The Westfield Voice

The Student News Site of Westfield State University

The Westfield Voice

The Westfield Voice

The Trouble With Journalism Today

The+Trouble+With+Journalism+Today

In the spring of 2018, I began my career as a writer here at the Westfield Voice, as requested by a friend who was working as an editor at the time. I didn’t know it then, but I would fall in love with the art of journalism, so much so that I would end up changing my major from Secondary Education to Writing.

What had initially drawn me in was the idea of telling stories. Not like novels or poems but actual real-life stories that need to be told, whether they be the coverage of politics and news, or the minute details of the lives of people around the world.

But I’ve discovered a problem in recent years that’s concerning me more and more: how do you tell these stories when the media is owned?

This issue became prominent to me when I realized that The Washington Post is owned by Jeff Bezos, the billionaire owner of Amazon. My concern only grew when I learned that Disney owned National Geographic, my dream publication.

To me, the main goal of journalism is to tell things how they are, bipartisan. And while it’s almost impossible to be bipartisan as a writer anymore, the core foundations of reporting the truth should stand the same.

I don’t have any doubts about whether or not I want to be a journalist; however, it is discouraging when so many people fear and resent what the media has become. I can’t go a single day without hearing someone blaming the media for false facts and the circulation of hysteria.

And this isn’t the writers’ fault. The writers are responsible for reporting on whatever they are assigned, which is determined by the editor-in chief, who is controlled by the owner of the publication. When the media is owned by the greedy, the requirement is no longer to write the truth, but to write what sells.

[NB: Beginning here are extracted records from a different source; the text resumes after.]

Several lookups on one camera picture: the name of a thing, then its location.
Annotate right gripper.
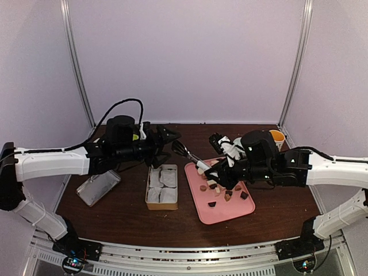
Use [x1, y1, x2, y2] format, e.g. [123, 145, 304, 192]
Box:
[205, 158, 274, 191]

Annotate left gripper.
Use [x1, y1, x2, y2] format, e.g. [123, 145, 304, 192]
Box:
[114, 124, 182, 168]

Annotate metal tongs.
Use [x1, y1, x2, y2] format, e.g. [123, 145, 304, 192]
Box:
[171, 140, 210, 171]

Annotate beige bear tin lid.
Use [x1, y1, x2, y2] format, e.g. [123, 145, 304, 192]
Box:
[76, 170, 121, 207]

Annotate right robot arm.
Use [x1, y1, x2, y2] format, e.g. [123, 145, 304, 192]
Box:
[205, 131, 367, 254]

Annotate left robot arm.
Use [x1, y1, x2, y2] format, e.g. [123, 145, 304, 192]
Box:
[1, 116, 181, 256]

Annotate dark square chocolate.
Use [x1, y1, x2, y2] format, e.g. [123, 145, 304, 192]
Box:
[240, 191, 248, 200]

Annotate pink tray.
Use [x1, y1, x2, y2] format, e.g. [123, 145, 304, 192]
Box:
[184, 163, 255, 225]

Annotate beige tin box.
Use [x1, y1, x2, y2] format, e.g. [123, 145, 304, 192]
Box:
[145, 164, 178, 210]

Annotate white mug yellow inside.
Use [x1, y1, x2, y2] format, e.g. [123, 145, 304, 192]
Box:
[269, 129, 286, 151]

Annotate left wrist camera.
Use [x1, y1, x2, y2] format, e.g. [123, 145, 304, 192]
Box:
[139, 121, 151, 140]

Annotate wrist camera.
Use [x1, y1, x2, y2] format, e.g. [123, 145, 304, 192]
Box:
[209, 132, 244, 167]
[139, 121, 151, 140]

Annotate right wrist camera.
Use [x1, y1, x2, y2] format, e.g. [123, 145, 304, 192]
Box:
[209, 132, 244, 167]

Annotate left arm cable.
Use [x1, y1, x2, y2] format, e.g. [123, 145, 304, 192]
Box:
[17, 98, 144, 158]

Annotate front aluminium rail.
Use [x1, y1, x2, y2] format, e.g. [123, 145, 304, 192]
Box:
[20, 231, 357, 275]

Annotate left aluminium frame post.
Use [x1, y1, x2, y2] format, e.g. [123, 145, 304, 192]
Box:
[60, 0, 95, 129]

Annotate aluminium frame post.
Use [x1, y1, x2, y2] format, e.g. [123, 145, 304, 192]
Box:
[60, 0, 95, 129]
[278, 0, 313, 129]

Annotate right aluminium frame post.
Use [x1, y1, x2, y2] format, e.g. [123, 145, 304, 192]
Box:
[278, 0, 313, 129]

We have reverted back to the age of yellow journalism in the wake of all that is wrong in the world. It’s no longer important to tell the truth in the media but rather to grab readers’ attention and make money.

It becomes discouraging as a young journalist to want to continue in my field for two reasons. One, I know my skills and voice will no longer be valued if I come to write in a large-scale publication. And two, I’ll be working in a field that the public no longer trusts and values.

I can’t even open up social media without seeing someone I know blaming the media for twisting the public’s perception of current events. How am I expected to keep the faith when everyone is telling me it’s all for nothing?

For starters, optimism. I love journalism too much to give up on it now, regardless of how the news is told. If I have the chance to tell a story that can resonate with just one person, I’m going to take it.

Reporting on the news is an age-old craft, and while its values have changed over the centuries, the core purpose stays the same: storytelling with the truth. Not every publication is going to uphold this to the same standards as others. But we can try.

And it starts at the writer’s level. I’m going to continue telling the untold and pushing back against corporate control over the media. Will it be tough? Absolutely.

But I still have faith in the modern journalist. Big or small, we all have a story to tell. And for journalists, that’s all that counts.